● **BRIEF**: Below are some records. Return exactly their lines from the one containing "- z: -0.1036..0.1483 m" through the one containing "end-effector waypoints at", and drop the pictures.

● **MATERIAL PROVIDED**:
__________________________________________________
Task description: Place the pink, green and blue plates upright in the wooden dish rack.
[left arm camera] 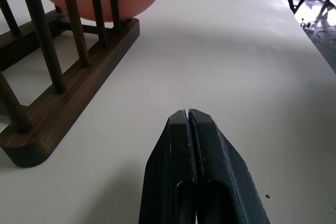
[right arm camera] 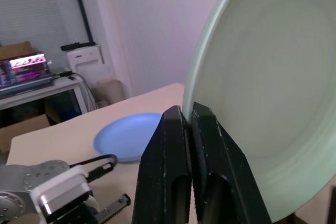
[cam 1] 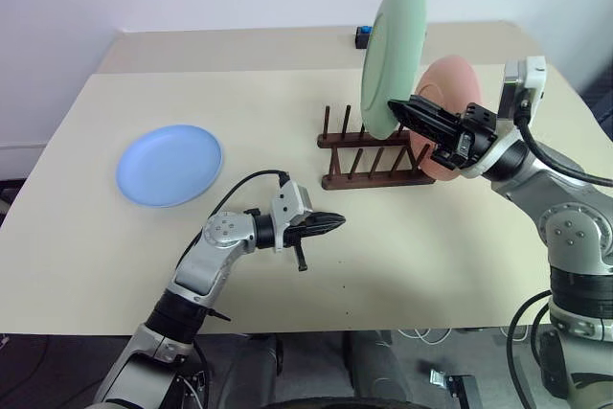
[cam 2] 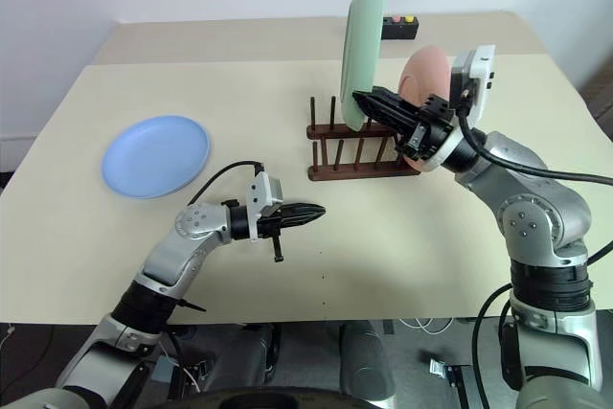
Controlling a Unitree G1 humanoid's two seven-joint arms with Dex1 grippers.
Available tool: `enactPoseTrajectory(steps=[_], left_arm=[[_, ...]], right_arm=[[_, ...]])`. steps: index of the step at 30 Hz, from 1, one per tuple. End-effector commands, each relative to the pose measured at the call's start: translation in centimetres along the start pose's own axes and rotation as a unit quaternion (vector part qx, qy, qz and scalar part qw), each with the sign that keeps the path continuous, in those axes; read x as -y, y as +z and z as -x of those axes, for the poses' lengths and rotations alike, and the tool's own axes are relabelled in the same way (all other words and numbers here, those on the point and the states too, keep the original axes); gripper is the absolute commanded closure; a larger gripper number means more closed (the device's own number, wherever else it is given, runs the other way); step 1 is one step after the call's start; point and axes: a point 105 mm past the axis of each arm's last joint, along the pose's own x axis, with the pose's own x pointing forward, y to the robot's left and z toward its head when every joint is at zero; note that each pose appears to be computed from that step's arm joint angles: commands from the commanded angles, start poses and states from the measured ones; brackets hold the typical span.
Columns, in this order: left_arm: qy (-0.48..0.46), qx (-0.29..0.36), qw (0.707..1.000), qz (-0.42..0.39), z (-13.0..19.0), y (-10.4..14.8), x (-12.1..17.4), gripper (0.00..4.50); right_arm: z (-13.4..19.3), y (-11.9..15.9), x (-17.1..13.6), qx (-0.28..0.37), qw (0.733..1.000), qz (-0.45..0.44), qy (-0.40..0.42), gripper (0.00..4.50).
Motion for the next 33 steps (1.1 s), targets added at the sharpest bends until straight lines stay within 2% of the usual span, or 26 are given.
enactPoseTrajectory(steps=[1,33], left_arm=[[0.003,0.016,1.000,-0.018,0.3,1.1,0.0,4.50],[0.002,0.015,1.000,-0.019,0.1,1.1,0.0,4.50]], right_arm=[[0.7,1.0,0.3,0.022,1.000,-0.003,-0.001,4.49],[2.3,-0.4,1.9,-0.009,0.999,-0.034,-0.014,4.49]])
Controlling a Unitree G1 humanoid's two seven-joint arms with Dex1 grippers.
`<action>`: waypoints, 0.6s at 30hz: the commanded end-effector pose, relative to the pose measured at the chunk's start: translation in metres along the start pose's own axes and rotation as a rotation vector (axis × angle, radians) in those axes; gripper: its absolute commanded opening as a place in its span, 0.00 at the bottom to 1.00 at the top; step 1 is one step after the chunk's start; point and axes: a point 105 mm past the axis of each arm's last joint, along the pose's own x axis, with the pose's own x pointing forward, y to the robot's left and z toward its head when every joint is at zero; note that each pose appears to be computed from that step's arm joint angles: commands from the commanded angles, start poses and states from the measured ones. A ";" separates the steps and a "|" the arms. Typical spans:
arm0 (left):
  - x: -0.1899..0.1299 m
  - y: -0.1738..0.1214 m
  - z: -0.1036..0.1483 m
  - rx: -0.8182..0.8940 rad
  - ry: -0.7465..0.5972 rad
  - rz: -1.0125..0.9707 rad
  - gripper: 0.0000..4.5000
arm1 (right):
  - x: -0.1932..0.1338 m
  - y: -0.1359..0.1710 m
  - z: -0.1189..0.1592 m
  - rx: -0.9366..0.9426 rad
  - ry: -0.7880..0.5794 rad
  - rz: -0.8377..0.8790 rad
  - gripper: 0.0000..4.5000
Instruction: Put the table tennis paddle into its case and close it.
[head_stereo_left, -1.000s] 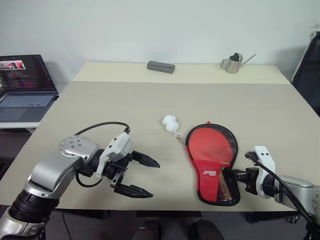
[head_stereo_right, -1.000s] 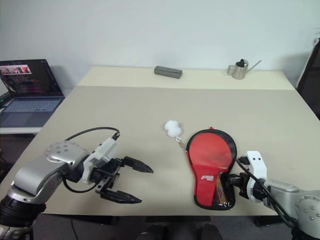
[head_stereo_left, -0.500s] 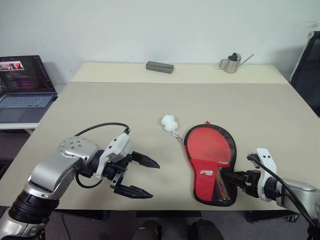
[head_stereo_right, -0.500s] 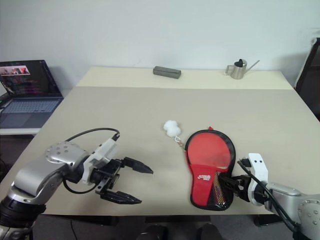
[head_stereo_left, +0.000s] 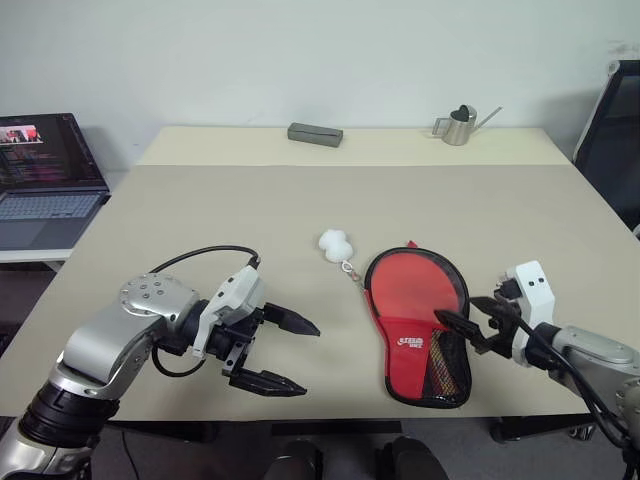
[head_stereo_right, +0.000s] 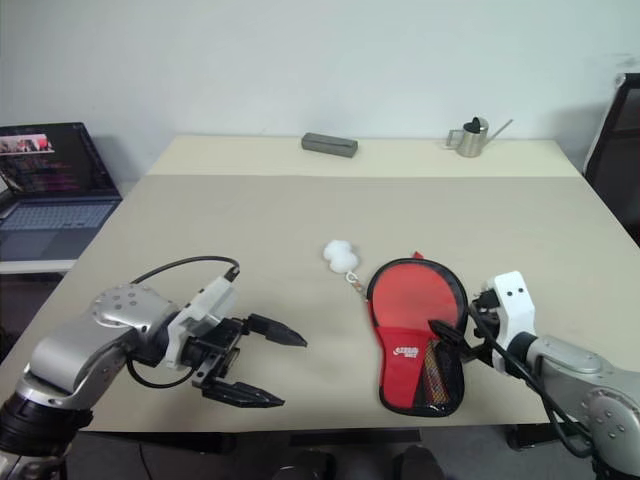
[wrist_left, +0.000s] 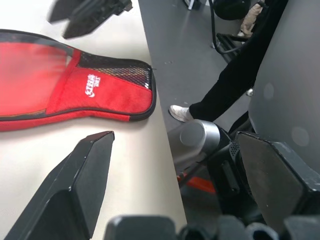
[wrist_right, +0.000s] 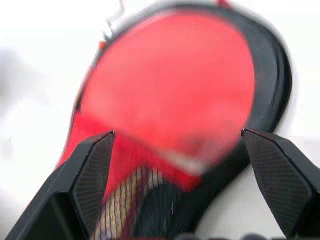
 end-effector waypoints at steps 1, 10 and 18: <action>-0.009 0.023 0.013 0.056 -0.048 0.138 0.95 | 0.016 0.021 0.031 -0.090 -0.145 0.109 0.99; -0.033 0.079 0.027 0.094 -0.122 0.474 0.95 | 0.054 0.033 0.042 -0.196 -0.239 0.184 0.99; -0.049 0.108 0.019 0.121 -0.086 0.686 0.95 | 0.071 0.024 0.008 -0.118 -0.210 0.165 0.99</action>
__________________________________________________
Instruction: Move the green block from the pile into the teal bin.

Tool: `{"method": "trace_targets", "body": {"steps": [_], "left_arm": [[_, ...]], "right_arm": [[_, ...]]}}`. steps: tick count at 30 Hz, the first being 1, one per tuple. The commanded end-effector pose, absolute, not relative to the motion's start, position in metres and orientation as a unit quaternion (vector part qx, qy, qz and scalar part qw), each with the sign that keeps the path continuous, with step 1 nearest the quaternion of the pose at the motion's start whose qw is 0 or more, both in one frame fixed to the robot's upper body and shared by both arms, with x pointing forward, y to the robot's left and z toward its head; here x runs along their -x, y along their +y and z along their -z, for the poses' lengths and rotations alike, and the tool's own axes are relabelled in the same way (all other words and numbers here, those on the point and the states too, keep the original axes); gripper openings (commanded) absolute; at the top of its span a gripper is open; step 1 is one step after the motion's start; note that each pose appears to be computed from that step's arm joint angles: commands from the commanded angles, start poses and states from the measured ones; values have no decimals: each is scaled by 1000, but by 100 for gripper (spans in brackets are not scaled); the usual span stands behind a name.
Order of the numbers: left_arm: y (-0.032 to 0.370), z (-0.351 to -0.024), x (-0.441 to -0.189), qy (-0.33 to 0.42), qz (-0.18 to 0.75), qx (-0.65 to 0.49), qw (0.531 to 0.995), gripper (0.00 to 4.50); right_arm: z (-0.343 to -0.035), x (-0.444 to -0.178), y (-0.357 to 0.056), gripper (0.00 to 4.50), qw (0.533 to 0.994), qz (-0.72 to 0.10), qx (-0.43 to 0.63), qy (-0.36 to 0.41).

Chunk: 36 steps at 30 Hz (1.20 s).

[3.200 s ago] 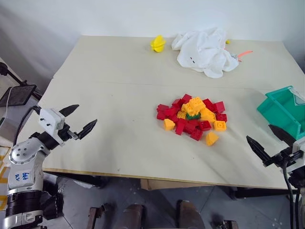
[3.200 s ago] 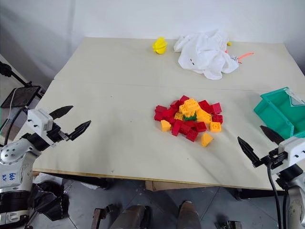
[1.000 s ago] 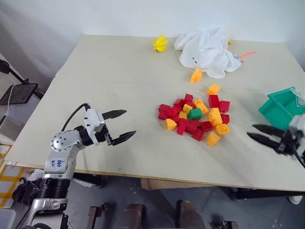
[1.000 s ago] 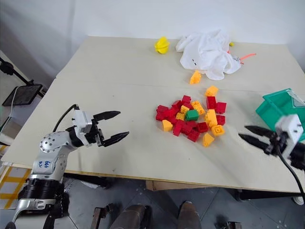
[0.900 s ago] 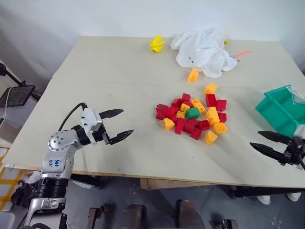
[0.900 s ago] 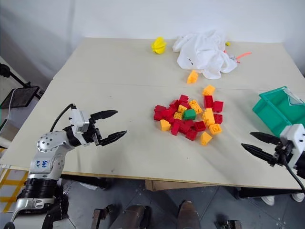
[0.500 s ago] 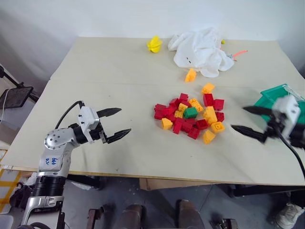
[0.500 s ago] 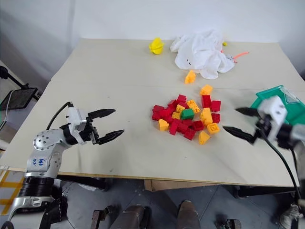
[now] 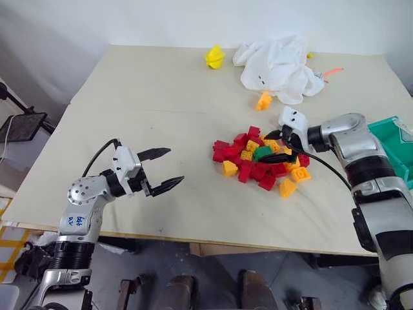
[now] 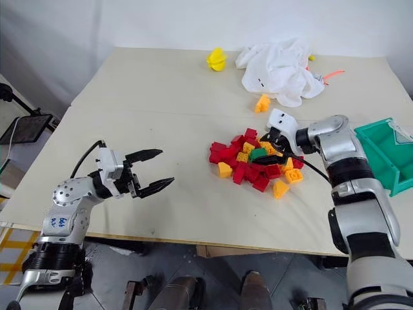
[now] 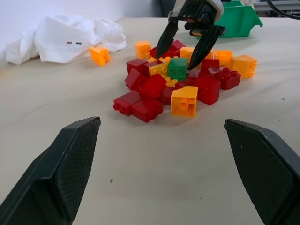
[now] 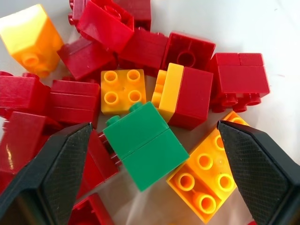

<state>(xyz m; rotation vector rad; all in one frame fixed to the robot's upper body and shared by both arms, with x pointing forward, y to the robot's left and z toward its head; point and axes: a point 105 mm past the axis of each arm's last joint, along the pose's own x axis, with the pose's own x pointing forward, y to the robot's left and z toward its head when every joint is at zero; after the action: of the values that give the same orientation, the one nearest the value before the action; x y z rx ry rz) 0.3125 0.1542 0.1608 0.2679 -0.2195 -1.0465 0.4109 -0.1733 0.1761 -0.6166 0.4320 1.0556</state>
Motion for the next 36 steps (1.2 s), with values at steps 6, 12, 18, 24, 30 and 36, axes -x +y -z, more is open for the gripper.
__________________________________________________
● **RESPONSE BOX**:
  - z: -0.1036..0.1483 m
  - rx: -0.8182..0.8940 rad
  - ry: -0.7465..0.5972 rad
  - rz: -1.0125..0.9707 rad
  - gripper: 0.0000..4.5000
arm1 (right):
  - x: -0.1932..0.1338 m
  - y: -0.1359..0.1710 m
  - z: -0.1189..0.1592 m
  - rx: -0.9366..0.9426 rad
  - ry: -0.7880..0.5794 rad
  - rz: -0.8377..0.8790 rad
  - gripper: 0.0000..4.5000
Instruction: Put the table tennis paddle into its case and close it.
[head_stereo_left, -1.000s] 
[head_stereo_right, -1.000s] 
[head_stereo_left, -0.500s] 
[head_stereo_right, -0.500s] 
[head_stereo_left, +0.000s] 
[head_stereo_right, +0.000s] 
[wrist_left, +0.000s] 
[wrist_right, +0.000s] 
 end-effector waypoints at steps 1, 10 and 18: <action>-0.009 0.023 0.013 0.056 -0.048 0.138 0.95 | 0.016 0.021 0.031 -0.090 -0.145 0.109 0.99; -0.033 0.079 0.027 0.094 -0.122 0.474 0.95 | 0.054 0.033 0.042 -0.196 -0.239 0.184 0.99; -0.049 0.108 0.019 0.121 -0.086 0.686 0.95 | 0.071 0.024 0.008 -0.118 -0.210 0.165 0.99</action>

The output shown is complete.